Tranh responded to Marlene in the latter tongue. “Madame, I beg you, relieve yourself of any concern. I am perfectly well.”

“But what happened, M. Tranh?”

“I was visited in the early morning by arsonists. Interesting, because I had just made up my mind to purchase a grille for the window. This demonstrates the necessity of acting swiftly upon one’s instincts, does it not? In any case, they threw a stone through the glass, followed by a gasoline bomb. I am not a heavy sleeper, and so I was warned and was able to escape through the back door.”

“My God! I didn’t realize you lived behind the restaurant. You must have lost everything.”

“Yes. Everything, save for these trifles.” Tranh indicated the duffel bag with his toe. “I regret only my little library, some items of which had sentimental value. This is now the third time I have lost everything. One grows accustomed to it, I find: to having nothing.”

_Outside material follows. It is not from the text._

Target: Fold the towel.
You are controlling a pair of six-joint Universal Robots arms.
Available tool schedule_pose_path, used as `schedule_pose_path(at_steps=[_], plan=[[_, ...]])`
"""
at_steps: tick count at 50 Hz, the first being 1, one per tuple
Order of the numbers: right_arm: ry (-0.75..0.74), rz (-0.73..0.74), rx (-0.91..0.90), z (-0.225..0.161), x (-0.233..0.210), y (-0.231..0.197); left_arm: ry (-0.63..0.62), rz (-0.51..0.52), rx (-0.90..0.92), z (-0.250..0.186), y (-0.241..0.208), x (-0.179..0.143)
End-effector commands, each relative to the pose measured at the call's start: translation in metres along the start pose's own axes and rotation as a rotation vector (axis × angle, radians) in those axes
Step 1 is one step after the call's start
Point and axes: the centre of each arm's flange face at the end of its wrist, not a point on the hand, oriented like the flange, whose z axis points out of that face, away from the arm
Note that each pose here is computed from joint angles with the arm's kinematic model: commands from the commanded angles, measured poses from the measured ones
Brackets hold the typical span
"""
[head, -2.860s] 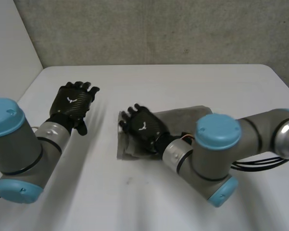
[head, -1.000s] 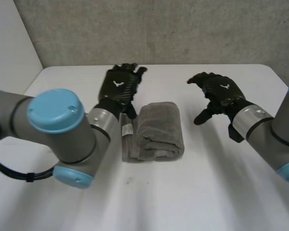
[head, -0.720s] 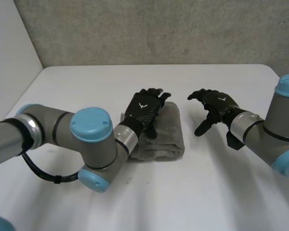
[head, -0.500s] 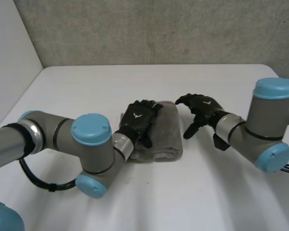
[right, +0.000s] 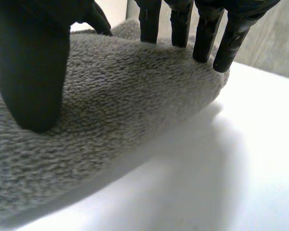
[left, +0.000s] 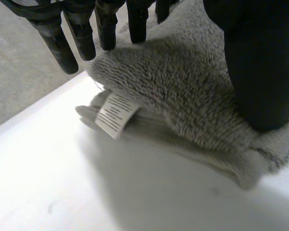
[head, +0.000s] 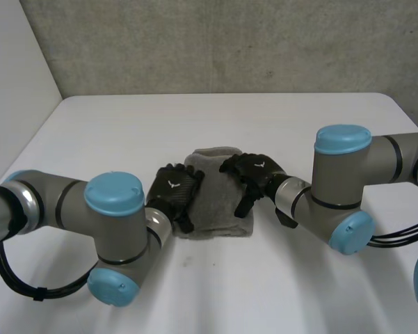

“But where will you stay?” Marlene asked. “And you can’t go wandering around in a blanket. It is the autumn already. Have you got any cash?”

“A little, thank you. And I am given to understand that there are facilities for the destitute—”

“Ah, your compatriots of the Vietnamese community will provide for you?”

“I fear not. The Vietnamese community and I are not in communion. No, I refer to the establishment of the city itself.”

“The men’s hostels? Never! They are, you comprehend, a species of hell, full of robbers and those of degenerate tastes. I will not allow it. No, I have a suite of small rooms connected with my business. You will stay there until we can devise a better solution.”

“Madame, I could not possibly impose upon you …”

“Nonsense!” cried Marlene. “I insist. Are you not my friend?” she said. “And it is no imposition. In return, you can perform a valuable service for me perhaps. I operate a security business. I detect that you are not altogether lacking in useful skills associated with such work. Therefore, let us walk!” She took the man’s arm, whereupon he nodded in assent and lifted his bag.

“Mom! What’re you talking about?” demanded Lucy, who was unused to being the one who was missing the story, at least in Chinatown.

“Mr. Tranh is going to live behind my office,” said Marlene.

“With Sym and Posie?” Lucy began to giggle.

“We’ll work something out,” said Marlene, an interesting idea beginning to form in her mind.